### Work to complete:
Please write out the data that follows, word for word.

### Information shown:
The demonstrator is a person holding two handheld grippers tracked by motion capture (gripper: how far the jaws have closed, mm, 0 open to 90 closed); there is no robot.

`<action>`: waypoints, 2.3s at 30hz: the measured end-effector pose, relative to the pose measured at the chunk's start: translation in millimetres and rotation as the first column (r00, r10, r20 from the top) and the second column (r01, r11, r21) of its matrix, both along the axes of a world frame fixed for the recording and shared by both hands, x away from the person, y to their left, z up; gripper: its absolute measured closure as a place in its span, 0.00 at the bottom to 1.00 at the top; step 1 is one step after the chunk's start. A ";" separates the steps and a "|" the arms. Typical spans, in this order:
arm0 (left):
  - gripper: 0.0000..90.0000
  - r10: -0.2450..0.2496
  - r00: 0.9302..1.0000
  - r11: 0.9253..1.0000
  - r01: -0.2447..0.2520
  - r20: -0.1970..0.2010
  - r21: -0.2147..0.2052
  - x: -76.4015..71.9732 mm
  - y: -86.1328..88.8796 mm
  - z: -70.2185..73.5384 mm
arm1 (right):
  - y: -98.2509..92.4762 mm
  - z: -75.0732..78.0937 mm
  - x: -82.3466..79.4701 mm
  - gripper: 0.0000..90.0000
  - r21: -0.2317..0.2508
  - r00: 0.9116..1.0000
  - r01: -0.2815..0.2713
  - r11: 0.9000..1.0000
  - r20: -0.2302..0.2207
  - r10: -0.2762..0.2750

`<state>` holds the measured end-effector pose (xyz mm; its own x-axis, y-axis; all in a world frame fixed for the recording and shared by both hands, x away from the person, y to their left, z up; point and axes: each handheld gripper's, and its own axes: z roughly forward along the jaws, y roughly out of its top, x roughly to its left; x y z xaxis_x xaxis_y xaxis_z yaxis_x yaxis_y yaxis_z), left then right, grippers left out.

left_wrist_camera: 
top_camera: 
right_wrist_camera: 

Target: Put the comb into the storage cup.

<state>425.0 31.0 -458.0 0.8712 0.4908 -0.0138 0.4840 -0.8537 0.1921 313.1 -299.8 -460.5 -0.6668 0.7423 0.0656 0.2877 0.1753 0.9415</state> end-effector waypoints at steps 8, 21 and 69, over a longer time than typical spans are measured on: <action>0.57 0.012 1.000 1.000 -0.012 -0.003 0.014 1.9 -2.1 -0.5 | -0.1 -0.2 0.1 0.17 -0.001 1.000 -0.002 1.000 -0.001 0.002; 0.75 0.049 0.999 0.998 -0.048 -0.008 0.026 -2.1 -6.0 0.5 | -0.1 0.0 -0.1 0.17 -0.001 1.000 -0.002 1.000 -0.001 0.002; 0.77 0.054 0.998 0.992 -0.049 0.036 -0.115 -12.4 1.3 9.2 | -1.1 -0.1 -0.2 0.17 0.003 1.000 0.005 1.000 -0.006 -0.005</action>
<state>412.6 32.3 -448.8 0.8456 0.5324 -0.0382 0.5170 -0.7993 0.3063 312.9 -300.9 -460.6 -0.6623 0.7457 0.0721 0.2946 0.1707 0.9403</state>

### Answer section:
The demonstrator is a person holding two handheld grippers tracked by motion capture (gripper: how far the jaws have closed, mm, 0 open to 90 closed); there is no robot.

`<action>`: waypoints, 2.3s at 30hz: the measured end-effector pose, relative to the pose measured at the chunk's start: translation in millimetres and rotation as the first column (r00, r10, r20 from the top) and the second column (r01, r11, r21) of its matrix, both along the axes of a world frame fixed for the recording and shared by both hands, x away from the person, y to their left, z up; gripper: its absolute measured closure as a place in its span, 0.00 at the bottom to 1.00 at the top; step 1 is one step after the chunk's start. A ";" separates the steps and a "|" the arms. Typical spans, in this order:
arm0 (left):
  - gripper: 0.0000..90.0000
  - r10: -0.2450..0.2496
  - r00: 0.9302..1.0000
  - r11: 0.9253..1.0000
  - r01: -0.2447..0.2520
  - r20: -0.1970..0.2010
  - r21: -0.2147..0.2052
  - x: -76.4015..71.9732 mm
  - y: -86.1328..88.8796 mm
  - z: -70.2185..73.5384 mm
arm1 (right):
  - y: -98.2509..92.4762 mm
  - z: -75.0732..78.0937 mm
  - x: -82.3466..79.4701 mm
  - gripper: 0.0000..90.0000
  - r21: -0.2317..0.2508
  - r00: 0.9116..1.0000
  - r01: -0.2815..0.2713
  - r11: 0.9000..1.0000
  - r20: -0.2302..0.2207
  - r10: -0.2762..0.2750

`<state>` holds the measured end-effector pose (xyz mm; its own x-axis, y-axis; all in a world frame fixed for the recording and shared by both hands, x away from the person, y to their left, z up; point and axes: each handheld gripper's, and its own axes: z roughly forward along the jaws, y roughly out of its top, x roughly to its left; x y z xaxis_x xaxis_y xaxis_z yaxis_x yaxis_y yaxis_z), left then right, grippers left out.

left_wrist_camera: 
top_camera: 
right_wrist_camera: 

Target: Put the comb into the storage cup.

<state>425.0 31.0 -458.0 0.8712 0.4908 -0.0138 0.4840 -0.8537 0.1921 313.1 -299.8 -460.5 -0.6668 0.7423 0.0656 0.2877 0.1753 0.9415</state> end-effector waypoints at steps 8, 21 and 69, over a longer time than typical spans are measured on: <action>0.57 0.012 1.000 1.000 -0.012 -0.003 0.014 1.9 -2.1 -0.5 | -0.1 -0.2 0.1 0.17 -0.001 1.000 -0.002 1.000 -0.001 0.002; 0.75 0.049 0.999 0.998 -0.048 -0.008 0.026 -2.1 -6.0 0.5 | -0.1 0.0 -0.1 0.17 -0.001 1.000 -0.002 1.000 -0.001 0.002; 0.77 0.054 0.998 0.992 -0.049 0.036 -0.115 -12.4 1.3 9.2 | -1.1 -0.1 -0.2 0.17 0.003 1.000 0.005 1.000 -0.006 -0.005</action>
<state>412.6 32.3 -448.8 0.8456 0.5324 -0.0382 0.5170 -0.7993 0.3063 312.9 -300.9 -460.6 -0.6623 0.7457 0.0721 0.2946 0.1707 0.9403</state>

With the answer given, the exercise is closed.